Dr David Williamson completed his PhD at James Cook University in December 2009 and he is currently a Postdoctoral Fellow in Program 3 (Marine Reserves and Connectivity) of the ARC Centre of Excellence for Coral Reef Studies. His primary research interests are in broad scale ecological questions that have direct relevance to the conservation and management of coral reef ecosystems. A major component of his applied research has involved assessing the ecological and fishery effects of no-take marine reserves. David is currently undertaking research that aims to resolve patterns of fish larval dispersal, and quantify the potential contribution of marine reserves to the sustainability of exploited fish populations.


 

Dr Shaun Wilson
Habitat associations of juvenile reef fish: the importance of coral

Dr Wilson is a Senior Research Scientist within the Marine Science Program, Department of Environment and Conservation, Perth, Western Australia, where he conducts research that facilitates a better understanding and management of marine resources in tropical Western Australia.Shaun received his first degree in pharmacy from the University of Sydney, before becoming interested in marine biology. He was awarded his Phd in Marine Ecology in 2002 from James Cook University, and then held teaching and research positions overseas (USA and UK). He was a joint postdoctoral research fellow at the ARC Centre of Excellence for Coral Reef Studies and University of Newcastle in 2007 and 2008 where he focused on impact of habitat loss on coral reef fish communities.

 

UPDATE: Videos of the presentations are available!
You can watch all videos in the viewer on the top right corner of this page, or select individual videos from the Youtube playlist here.

6.00pm -7.00pm Western Australian Maritime Museum

Everyone is invited to join us at the Western Australian Maritime Museum at 5.15pm (for a 6.00pm start) on Thursday 20th October for a public forum. The panel of 5 international scientific experts in their field will each present on a topic of critical importance to the future of coral reefs. The floor will then be open to public discussion.

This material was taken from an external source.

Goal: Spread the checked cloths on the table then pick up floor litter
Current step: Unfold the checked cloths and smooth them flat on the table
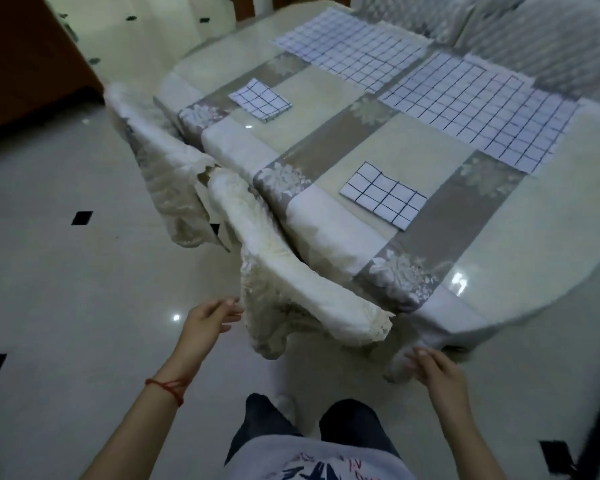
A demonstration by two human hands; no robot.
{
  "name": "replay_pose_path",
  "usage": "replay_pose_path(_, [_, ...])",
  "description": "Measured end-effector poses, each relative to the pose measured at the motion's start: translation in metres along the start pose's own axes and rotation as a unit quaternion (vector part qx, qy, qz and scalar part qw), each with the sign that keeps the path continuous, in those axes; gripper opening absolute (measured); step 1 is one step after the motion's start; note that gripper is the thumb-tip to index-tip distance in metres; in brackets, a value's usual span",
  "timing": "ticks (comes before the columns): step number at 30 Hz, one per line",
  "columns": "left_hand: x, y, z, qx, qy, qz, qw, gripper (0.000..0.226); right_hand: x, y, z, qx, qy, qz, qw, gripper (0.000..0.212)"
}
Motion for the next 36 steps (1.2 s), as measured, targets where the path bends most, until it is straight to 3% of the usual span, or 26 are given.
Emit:
replay_pose_path(4, [0.077,0.011,0.000,-0.034,-0.006,0.117,0.993,0.022,-0.059,0.001,0.004,0.081,-0.050,-0.074,0.993,0.019])
replay_pose_path(11, [0.179,-0.019,0.075,-0.119,-0.066,0.227,0.964,0.024,-0.118,-0.066,0.027,0.120,-0.035,-0.115,0.986,0.023])
replay_pose_path(15, [0.207,-0.069,0.136,-0.130,-0.155,0.218,0.955,0.015,-0.126,-0.118,0.045,0.117,-0.005,-0.097,0.988,0.013])
replay_pose_path(20, [0.223,-0.129,0.180,-0.082,-0.255,0.181,0.946,0.029,-0.133,-0.169,0.055,0.139,0.048,-0.046,0.988,0.025])
replay_pose_path(27, [0.219,-0.189,0.233,-0.121,-0.337,0.135,0.924,0.037,-0.128,-0.207,0.062,0.209,0.077,0.034,0.974,0.029])
replay_pose_path(29, [0.218,-0.200,0.247,-0.136,-0.345,0.135,0.919,0.015,-0.126,-0.213,0.070,0.220,0.085,0.044,0.971,0.032])
replay_pose_path(31, [0.220,-0.207,0.258,-0.142,-0.356,0.147,0.912,0.030,-0.123,-0.217,0.078,0.236,0.085,0.063,0.966,0.032])
replay_pose_path(33, [0.221,-0.213,0.264,-0.159,-0.349,0.141,0.913,0.013,-0.120,-0.219,0.085,0.263,0.065,0.081,0.959,0.038])
replay_pose_path(36, [0.220,-0.227,0.263,-0.162,-0.334,0.138,0.918,0.029,-0.116,-0.215,0.091,0.307,0.048,0.098,0.945,0.035])
Point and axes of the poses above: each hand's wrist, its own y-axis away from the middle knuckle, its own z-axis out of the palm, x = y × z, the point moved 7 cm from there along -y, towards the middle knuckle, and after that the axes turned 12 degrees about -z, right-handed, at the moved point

Refreshments at the public forum will be served at the Museum from 5.15pm. The forum will commence at 6.00pm.

Host:

Professor David Bellwood
Professor David Bellwood is a Chief Investigator in the ARC Centre of Excellence for Coral Reef Studies and a Professor in the School of Marine and Tropical Biology at James Cook University. He has broad interests in the evolution and ecology of coral reefs with a single goal: to find practical solutions to the challenges facing today’s coral reefs.


Professor Malcolm McCulloch
Coral Reefs of Western Australia: a litmus test for the survival of coral reefs?
How will the unique and extensive coral reefs of Western Australia respond to climate change? New evidence will be presented for what appears to an unprecedented episode of coral bleaching associated with unusually warm oceanic conditions that prevailed during the 2011 summer. Professor Malcolm McCulloch is a Deputy Director of the ARC Centre and the Western Australian Premier’s Fellow at the University of Western Australia. Malcolm’s research interests focus on the modern part of the geologic record using isotopic and trace element geochemical methods to determine how climate and anthropogenic processes have influenced both past and present environments with particular emphasis on coral reefs. Malcolm has received a number of prestigious awards, most recently in 2010 he was elected as a Fellow to The Royal Society. In 2009 he was awarded the Jaeger Medal for his career achievement in the Earth Sciences and has Fellowships of the Australian Academy of Science (2004), the Geological Society of Australia (2007), the Geochemical Society (2008) and the American Geophysical Union (2002). Malcolm is an ISI Highly Cited Researcher and has published over 250 scientific papers in leading international journals including 23 in Science and Nature.


Dr Glenn Almany
Do fishers get any benefits from marine protected areas?
Theoretically, marine protected areas can help sustain fisheries by exporting fish to places open to fishing, but hard evidence of this has been elusive. New research tests whether marine protected areas do export fish and where they go.
Glenn Almany is an ARC Future Fellow. His research focuses on coral reef fishes, and he works with fishers in Australia, Papua New Guinea and Solomon Islands to develop science-based management that benefits both reefs and people. He works closely with governments, fisheries managers, environmental conservation organizations and fishing communities.


Dr Mark Meekan
Running on empty – how the world’s largest fish sustains a planktivorous lifestyle

Mark Meekan is a Principal Research Scientist with the Perth Office of the Australian Institute of Marine Science and is a Partner Investigator with the ARC Centre of Excellence for Coral Reef Studies. He is a fish biologist and his research interests focus on the ecology of reef fishes and elasmobranchs in tropical waters. Over the last 10 years he has been involved in tagging studies that have tracked various species of sharks over much of northern Australian waters and the Indian Ocean.


Dr Sally Keith
Bursting with biodiversity….or not!

Species are not distributed evenly across our Earth – some places are bursting with biodiversity whilst others have very few species. I try to understand the processes that determine how patterns of biodiversity change over time, with the aim to help us speculate how it might re-organize in response to a changing environment. Sally Keith is a research fellow at the ARC Centre of Excellence for Coral Reef Studies and has broad interests in how and why patterns of biodiversity change through space and time. Sally is currently tackling this question with modelling techniques that try to reproduce patterns we observe in real life by simulating fundamental processes of colonization, speciation and extinction. These process-based models help us explore ideas at the cutting edge of theoretical ecology. Sally completed her PhD at Bournemouth University last year and prior to her current position has worked woodland plants, rocky shores invertebrates and primates.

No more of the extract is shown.